Je dirai d’abord la gratitude. Parce qu’il y a un sérieux problème. On n’a pas l’art vraiment d’entretenir nos sources, nos valeurs passées. Parce qu’on a toujours envie de refaire. Chacun vient et fait pour lui. Alors que la vie doit être un maillon qui continue. C’est pour cela qu’on parle d’éternité. S’il faut toujours faire table rase, et que chacun vienne avec sa vision, on ne retiendra rien. Et moi, je me dis que le Wôyô-jazz véhicule surtout la gratitude. Cette valeur-là que je considère comme un maillon d’harmonie, de rassemblement, de continuité et de liaison avec notre passé.

Vous étiez récemment en tournée musicale dans les différents quartiers d’Abidjan. Quelle a été la réaction des spectateurs ?
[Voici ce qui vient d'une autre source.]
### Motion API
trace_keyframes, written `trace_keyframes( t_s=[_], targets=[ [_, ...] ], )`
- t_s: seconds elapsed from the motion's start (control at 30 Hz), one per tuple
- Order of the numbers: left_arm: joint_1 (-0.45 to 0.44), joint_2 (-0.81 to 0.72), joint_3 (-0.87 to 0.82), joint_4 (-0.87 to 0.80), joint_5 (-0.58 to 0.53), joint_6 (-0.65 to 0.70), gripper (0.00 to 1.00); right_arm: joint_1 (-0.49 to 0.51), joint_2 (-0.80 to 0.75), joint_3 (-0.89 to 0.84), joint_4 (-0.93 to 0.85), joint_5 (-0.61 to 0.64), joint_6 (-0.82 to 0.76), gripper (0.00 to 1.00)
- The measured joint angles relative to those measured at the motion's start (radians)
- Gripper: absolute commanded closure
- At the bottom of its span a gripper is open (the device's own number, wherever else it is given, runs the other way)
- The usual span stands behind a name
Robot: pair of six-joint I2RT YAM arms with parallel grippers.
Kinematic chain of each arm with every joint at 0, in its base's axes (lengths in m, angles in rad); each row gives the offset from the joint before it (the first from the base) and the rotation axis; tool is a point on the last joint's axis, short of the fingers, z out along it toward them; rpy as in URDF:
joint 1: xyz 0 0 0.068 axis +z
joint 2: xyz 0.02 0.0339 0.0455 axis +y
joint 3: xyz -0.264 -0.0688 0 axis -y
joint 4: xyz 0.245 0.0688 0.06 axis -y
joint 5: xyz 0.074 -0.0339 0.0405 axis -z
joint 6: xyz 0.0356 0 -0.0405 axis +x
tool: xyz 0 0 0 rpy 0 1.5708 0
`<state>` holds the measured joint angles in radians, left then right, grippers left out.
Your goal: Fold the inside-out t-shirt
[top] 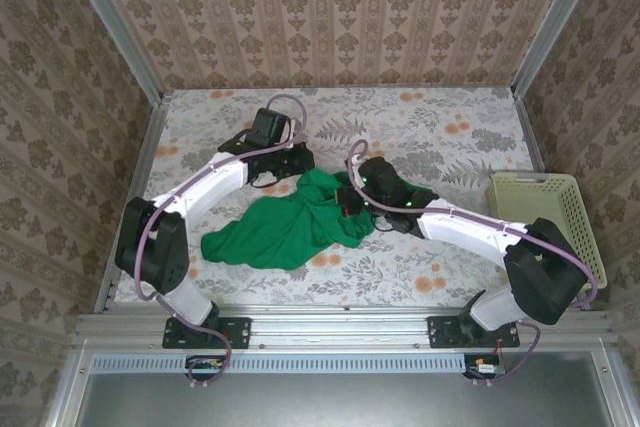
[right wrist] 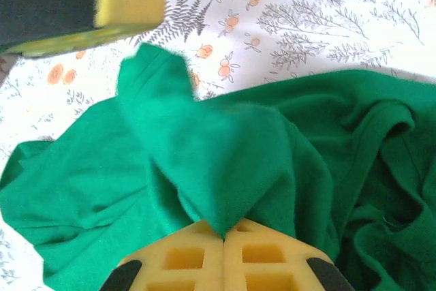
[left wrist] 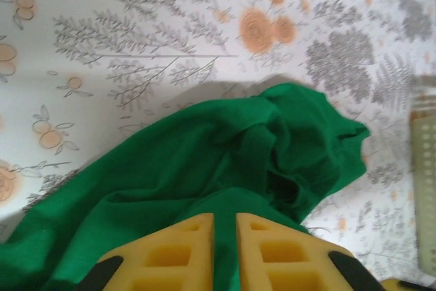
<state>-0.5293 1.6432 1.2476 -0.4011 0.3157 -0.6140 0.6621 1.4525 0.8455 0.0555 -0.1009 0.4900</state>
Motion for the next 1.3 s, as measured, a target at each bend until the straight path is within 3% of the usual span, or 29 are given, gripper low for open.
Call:
trace_keyframes(
  t_s=[0.17, 0.3, 0.43, 0.53, 0.67, 0.87, 1.07, 1.3],
  targets=[
    [-0.071, -0.077, -0.032, -0.047, -0.109, 0.042, 0.54, -0.029, 0.002, -0.007, 0.079, -0.117, 0.057, 1.0],
    [-0.153, -0.271, -0.151, -0.019, -0.155, 0.045, 0.55, -0.029, 0.005, -0.006, 0.107, -0.163, 0.068, 1.0],
    [-0.172, -0.4, -0.29, 0.083, -0.16, 0.011, 0.57, -0.029, 0.028, -0.003, 0.118, -0.169, 0.077, 1.0],
    [-0.179, -0.389, -0.385, 0.179, -0.153, -0.029, 0.57, -0.035, 0.047, -0.003, 0.121, -0.169, 0.094, 1.0],
    [-0.182, -0.332, -0.494, 0.315, -0.137, -0.075, 0.48, -0.044, 0.053, -0.003, 0.123, -0.169, 0.109, 1.0],
    [-0.148, -0.213, -0.561, 0.568, -0.078, -0.13, 0.46, -0.045, 0.053, -0.003, 0.129, -0.169, 0.116, 1.0],
    [-0.145, -0.158, -0.566, 0.755, -0.029, -0.157, 0.52, -0.047, 0.053, -0.003, 0.132, -0.161, 0.116, 1.0],
    [-0.143, -0.161, -0.563, 0.813, -0.016, -0.156, 0.73, -0.049, 0.053, -0.021, 0.136, -0.158, 0.116, 1.0]
  ],
)
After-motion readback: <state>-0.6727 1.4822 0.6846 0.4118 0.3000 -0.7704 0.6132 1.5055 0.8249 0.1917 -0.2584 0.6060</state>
Les gens ont apprécié. L’être humain a toujours cette tendance de reconnaître la valeur, l’originalité. Comme je dis, il fallait rester dans le laboratoire, bien peaufiner le produit et ensuite faire appel à vous hommes de médias, pour que ça puisse décoller et faire le tour du monde pour toucher presque toute l’humanité.

Quel est votre message?

Il faut vraiment que le Wôyô-jazz fasse le tour du monde et qu’il soit classé parmi les musiques reconnues comme le Jazz-rock, Jazz-funk, … Surtout qu’il puisse apporter l’élévation des consciences de l’humanité.